Les entreprises vont devoir prochainement communiquer l'identité des salariés ayant commis une infraction routière avec leur voiture de fonction. Leurs détenteurs seront donc logés à la même enseigne que n'importe quel autre conducteur, et pourront payer les amendes et perdre des points.

Salariés véhicule de fonction

Les députés vont voter une loi qui va obliger les entreprises à communiquer le nom des salariés ayant commis une infraction routière. Cette mesure est prise afin de rectifier le tir sur des infractions telles que les excès de vitesse, usage de téléphone qui restent sans effets, faute de pouvoir déterminer l'auteur de l'infraction. Cela représente plus de deux millions de points de permis qui, en théorie, auraient dû être retirés à l'encontre de ces automobilistes chaque année. De ce fait, les conducteurs de voiture de fonction ne resteront plus impunis. Cette mesure devrait entrer en vigueur le 1er janvier 2017.


Le règlement de l'amende et le retrait des points du salarié

Les salariés disposant d'une voiture de fonction bénéficiaient jusqu'à maintenant d'une immunité, liée à l'absence d'obligation pour les entreprises de communiquer l'identité du conducteur au jour où l'infraction a été commise. Bien souvent, l'amende est réglée par l'entreprise sans pour autant déterminer l'identité du conducteur.
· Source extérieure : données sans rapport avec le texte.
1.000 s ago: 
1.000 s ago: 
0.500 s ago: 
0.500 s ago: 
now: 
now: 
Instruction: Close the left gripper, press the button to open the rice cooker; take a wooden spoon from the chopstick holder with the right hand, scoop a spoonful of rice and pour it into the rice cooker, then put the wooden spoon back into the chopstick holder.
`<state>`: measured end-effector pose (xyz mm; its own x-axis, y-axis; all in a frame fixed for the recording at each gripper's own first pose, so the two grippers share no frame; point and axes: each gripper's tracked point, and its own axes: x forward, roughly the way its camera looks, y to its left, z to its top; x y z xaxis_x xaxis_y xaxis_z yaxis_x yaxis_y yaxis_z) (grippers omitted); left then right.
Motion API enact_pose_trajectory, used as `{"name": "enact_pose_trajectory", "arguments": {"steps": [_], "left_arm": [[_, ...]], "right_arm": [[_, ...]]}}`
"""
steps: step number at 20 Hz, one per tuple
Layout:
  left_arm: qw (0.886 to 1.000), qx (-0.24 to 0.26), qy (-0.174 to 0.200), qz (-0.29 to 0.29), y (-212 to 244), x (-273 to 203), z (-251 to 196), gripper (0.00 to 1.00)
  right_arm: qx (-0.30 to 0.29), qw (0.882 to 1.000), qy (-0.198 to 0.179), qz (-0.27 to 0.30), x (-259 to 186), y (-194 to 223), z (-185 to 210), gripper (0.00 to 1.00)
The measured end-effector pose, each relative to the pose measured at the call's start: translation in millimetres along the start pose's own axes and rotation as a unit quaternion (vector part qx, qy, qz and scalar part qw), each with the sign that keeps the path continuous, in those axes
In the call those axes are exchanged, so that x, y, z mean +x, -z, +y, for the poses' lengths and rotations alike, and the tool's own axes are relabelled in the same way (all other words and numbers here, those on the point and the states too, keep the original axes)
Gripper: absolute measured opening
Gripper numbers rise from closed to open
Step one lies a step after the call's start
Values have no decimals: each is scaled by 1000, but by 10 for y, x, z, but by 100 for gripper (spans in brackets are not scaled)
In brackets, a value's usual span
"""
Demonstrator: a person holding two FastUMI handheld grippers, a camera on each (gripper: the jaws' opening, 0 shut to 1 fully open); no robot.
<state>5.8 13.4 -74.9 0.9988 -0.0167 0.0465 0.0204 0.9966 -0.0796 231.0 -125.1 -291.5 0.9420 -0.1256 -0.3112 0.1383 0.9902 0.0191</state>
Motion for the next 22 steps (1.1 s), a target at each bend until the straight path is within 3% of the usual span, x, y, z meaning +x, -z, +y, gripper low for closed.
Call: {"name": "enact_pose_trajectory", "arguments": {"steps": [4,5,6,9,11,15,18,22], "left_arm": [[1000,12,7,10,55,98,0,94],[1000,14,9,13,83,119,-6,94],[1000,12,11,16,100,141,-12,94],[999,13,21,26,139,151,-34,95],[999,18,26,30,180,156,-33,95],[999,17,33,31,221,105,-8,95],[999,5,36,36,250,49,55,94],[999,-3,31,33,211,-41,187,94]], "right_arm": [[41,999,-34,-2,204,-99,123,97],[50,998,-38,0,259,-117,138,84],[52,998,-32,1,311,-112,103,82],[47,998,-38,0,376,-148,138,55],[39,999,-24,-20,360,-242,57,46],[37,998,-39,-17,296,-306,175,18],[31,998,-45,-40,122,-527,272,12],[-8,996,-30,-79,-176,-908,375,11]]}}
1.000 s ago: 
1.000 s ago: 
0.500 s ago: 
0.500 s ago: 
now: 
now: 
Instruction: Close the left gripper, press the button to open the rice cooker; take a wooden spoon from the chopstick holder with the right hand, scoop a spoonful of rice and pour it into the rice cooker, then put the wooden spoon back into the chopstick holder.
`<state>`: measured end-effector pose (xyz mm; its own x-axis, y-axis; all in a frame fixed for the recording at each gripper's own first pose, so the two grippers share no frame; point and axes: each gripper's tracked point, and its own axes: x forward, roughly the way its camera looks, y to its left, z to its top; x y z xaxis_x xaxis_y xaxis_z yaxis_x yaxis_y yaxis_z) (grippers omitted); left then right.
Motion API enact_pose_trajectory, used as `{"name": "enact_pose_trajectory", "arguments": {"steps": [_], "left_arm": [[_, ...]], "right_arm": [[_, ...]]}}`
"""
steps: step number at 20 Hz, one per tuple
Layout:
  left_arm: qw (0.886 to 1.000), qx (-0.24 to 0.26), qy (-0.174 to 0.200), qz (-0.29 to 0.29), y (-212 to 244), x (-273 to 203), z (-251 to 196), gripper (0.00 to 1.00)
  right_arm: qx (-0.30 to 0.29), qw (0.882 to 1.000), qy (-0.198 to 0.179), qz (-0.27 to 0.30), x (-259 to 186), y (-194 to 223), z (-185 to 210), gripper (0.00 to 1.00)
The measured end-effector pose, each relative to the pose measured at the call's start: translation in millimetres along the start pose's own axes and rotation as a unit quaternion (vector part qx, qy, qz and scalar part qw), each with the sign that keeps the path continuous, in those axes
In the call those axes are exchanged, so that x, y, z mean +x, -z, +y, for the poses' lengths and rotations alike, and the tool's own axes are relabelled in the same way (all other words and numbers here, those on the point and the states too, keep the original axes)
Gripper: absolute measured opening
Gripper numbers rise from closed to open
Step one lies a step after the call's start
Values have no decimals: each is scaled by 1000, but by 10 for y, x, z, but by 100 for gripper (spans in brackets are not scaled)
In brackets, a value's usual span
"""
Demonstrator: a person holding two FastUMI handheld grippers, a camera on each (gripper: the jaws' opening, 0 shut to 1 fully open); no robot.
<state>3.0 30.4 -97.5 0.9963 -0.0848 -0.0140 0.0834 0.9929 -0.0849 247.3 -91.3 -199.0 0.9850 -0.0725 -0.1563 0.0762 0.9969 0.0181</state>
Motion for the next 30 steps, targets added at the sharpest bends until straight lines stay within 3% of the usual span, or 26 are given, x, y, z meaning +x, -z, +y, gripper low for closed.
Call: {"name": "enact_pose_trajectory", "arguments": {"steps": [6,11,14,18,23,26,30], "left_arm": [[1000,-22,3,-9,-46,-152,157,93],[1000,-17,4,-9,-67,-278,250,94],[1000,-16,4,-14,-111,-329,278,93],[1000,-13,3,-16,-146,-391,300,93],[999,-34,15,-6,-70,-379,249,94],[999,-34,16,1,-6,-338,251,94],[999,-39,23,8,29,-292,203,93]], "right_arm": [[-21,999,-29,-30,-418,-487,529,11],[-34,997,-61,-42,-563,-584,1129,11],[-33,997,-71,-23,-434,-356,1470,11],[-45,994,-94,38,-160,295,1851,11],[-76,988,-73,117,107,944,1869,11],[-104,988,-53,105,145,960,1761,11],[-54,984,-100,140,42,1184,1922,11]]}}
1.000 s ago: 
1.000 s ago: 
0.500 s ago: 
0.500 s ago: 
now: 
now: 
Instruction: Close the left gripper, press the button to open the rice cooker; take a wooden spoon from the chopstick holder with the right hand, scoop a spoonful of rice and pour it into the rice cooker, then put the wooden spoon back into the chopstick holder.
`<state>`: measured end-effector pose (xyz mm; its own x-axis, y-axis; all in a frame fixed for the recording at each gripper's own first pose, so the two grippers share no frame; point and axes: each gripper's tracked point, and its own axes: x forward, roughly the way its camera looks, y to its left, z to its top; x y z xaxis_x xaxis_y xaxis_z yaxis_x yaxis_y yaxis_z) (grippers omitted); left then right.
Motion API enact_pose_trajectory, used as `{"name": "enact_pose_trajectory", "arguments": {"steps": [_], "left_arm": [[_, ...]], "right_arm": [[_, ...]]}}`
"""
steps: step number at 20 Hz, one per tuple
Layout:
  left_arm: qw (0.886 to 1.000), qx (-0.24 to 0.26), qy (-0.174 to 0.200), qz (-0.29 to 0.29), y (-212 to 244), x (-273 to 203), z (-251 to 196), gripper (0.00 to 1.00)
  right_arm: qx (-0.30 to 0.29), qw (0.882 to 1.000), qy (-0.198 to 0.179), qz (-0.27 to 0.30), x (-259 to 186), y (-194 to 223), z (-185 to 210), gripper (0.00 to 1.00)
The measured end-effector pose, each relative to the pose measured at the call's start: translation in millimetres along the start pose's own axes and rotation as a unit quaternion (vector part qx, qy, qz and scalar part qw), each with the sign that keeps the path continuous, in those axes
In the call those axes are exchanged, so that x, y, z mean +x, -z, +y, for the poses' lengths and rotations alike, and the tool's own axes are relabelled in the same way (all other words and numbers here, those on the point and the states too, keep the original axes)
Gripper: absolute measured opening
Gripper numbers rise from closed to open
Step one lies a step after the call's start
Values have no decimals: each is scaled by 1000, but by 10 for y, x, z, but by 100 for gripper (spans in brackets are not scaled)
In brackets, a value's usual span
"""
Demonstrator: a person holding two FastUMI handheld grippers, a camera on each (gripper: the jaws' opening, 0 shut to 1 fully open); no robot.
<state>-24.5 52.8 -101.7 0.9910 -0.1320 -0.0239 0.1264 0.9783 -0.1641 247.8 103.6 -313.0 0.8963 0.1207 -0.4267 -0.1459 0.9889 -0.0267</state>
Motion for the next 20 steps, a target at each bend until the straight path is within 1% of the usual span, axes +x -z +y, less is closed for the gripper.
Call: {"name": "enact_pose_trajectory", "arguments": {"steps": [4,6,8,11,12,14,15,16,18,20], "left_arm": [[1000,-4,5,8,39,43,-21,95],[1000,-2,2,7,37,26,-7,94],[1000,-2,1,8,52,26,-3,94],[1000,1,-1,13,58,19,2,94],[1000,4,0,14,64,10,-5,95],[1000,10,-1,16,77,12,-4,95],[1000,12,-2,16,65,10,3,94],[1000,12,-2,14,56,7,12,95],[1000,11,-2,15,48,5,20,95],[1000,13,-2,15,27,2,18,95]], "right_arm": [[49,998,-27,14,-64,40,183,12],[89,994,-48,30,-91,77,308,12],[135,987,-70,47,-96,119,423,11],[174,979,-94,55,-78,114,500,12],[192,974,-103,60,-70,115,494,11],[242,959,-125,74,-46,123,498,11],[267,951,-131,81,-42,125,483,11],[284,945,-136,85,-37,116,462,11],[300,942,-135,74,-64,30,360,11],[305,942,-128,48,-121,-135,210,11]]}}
De plus, cela n'entraîne pas le retrait de points sur le permis du conducteur, voir le retrait du permis. Un abus du système actuel que le gouvernement souhaite rectifier au plus vite, le but étant de mettre chaque automobiliste devant ses obligations, imposées par le Code de la route. Donc, chaque salarié sera tenu de régler l'amende et de subir les conséquences qui en découlent selon la nature de l'infraction (ex : retrait de points ou du permis).

La réticence des entreprises

L'entreprise qui refuse de communiquer l'identité du conducteur ayant commis une infraction s'expose à une amende allant de 90 à 1875 euros. Si cette mesure est déjà appliquée au sein de certaines sociétés, elle est loin de faire l'unanimité. Il est évident que cette mesure va détériorer le climat social au sein de l'entreprise car forcer les entreprises à dénoncer les infractions routières de leurs salariés risque d'être mal perçu par ces derniers.

Sur l'ensemble des voitures flashées en France, 15% sont des véhicules de fonction. Cette mesure vise donc à en responsabiliser les conducteurs, qui ne pourront plus commettre d'infractions impunément.